In the fall of 2012, I enrolled at Dorman High School. Not knowing where to start on my new journey, I auditioned to be part of the drumline, chorus, dance team and cheerleading squad. After I was told I could only be involved in one, I chose the drumline. I thought I was signing up for a normal extracurricular activity, but I soon found out I had become part of a family.
During the fall, the marching band performs at football games on Friday nights and competes around the state on most Saturdays. We had a camp at the beginning of the summer for one week, and the drumline had almost three weeks at the end of the summer before school starts. These camps are every day from 8 a.m. to 5 p.m. Additionally, we had band as our fourth block class, and the drumline practiced during the school year from 4 p.m. to 6 p.m. on Mondays, and 4 p.m. 6:30 p.m. on Tuesdays and Thursdays with the rest of the band. For indoor drumline, in the winter, we had two 12-hour camps throughout the season, and three-hour practice on Tuesdays and Thursdays, four-hour sessions on Fridays before competitions, and we would spend entire Saturdays competing. The drumline also traveled to Dayton, Ohio, for WGI World Championships for a week in April. This was absolutely exhausting, and a huge change of pace for me—but I loved every minute of it. For three years, I spent more time at school than I did with my own family.
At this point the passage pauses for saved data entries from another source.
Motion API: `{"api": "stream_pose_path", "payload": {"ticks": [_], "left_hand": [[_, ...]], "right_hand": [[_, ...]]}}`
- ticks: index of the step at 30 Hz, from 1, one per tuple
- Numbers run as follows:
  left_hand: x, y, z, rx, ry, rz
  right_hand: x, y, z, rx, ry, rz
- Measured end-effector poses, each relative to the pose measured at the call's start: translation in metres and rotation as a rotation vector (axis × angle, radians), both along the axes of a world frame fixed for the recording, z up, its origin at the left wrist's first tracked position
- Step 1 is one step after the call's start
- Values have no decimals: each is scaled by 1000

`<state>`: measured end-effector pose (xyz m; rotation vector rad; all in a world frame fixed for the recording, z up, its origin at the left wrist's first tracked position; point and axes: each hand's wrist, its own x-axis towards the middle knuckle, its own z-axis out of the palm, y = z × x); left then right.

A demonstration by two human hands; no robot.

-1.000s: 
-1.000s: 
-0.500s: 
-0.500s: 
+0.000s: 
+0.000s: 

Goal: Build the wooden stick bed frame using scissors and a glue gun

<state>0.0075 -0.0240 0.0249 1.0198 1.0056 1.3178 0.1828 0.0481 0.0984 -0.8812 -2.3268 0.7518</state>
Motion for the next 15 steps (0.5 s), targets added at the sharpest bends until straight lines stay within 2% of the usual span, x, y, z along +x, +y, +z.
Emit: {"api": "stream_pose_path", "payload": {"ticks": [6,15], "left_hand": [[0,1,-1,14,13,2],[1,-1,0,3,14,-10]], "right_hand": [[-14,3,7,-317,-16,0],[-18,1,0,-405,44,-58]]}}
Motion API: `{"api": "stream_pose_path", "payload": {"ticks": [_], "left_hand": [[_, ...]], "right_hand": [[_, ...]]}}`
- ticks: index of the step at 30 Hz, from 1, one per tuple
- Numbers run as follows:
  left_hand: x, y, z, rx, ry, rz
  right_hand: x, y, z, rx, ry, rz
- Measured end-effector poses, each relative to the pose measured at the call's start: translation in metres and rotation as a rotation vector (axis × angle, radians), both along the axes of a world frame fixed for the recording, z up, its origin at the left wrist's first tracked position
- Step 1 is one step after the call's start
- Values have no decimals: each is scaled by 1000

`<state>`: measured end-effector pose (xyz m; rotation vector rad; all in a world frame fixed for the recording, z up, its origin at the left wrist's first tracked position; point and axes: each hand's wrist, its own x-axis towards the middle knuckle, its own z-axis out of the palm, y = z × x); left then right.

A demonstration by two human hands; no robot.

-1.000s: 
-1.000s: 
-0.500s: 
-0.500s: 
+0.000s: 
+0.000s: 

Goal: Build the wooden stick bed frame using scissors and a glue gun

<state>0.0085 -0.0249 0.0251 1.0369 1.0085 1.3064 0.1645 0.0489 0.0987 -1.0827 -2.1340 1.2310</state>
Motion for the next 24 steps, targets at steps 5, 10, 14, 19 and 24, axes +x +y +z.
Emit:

Being one of few girls, there were now 15 brothers that I marched with. They would come to my house for "family dinner" to eat my mom's spaghetti, swim in my backyard pool or to play video games. They were always there for hugs or advice when I needed them. We truly are a family, and though we may have sometimes fought as one, I am thankful for each and every one of them. I wouldn't trade them for the world.
One of my "brothers," who is a year younger than me, had an older brother who was also in band during my time at Dorman. I will never forget the heart-wrenching flashbacks when I got the call from my mom that the older brother had taken his own life in June 2014. We talk a lot about the drumline being a brotherhood. We are far stronger united than we could ever be divided. There is nothing that will ever be able to exemplify the amount of never ending support we have for each other. At the service, the drumline and its alumni marched in front of the casket to lead it down to the grave site. My parents still talk about how they have seen fewer extraordinary things than the camaraderie they witnessed as we marched over a hill into their sight. Other things may change us, but we will always start and end with family—wherever we may find them.
When I wake up to my alarm each morning, I always have to take a few minutes to think about where I am. Each passing day seems surreal, incredible that I am a graduate of Dorman High School, walking as a student on a college campus I could only dream of, and a resident of a town that four years ago I didn't know existed. A town that had kept me up at night in Johnston, a canvas for my mind to create buildings and houses and people that all combined into an image that seemed just out of my grasp. Too often, my image tried to slip away. It was blurred and smeared by watery eyes, many times being washed away down my cheeks.
Finally, I've caught it. I've clenched it between my fingers until my knuckles turned white. Refusing to let go, I've run with it—and I will never look back.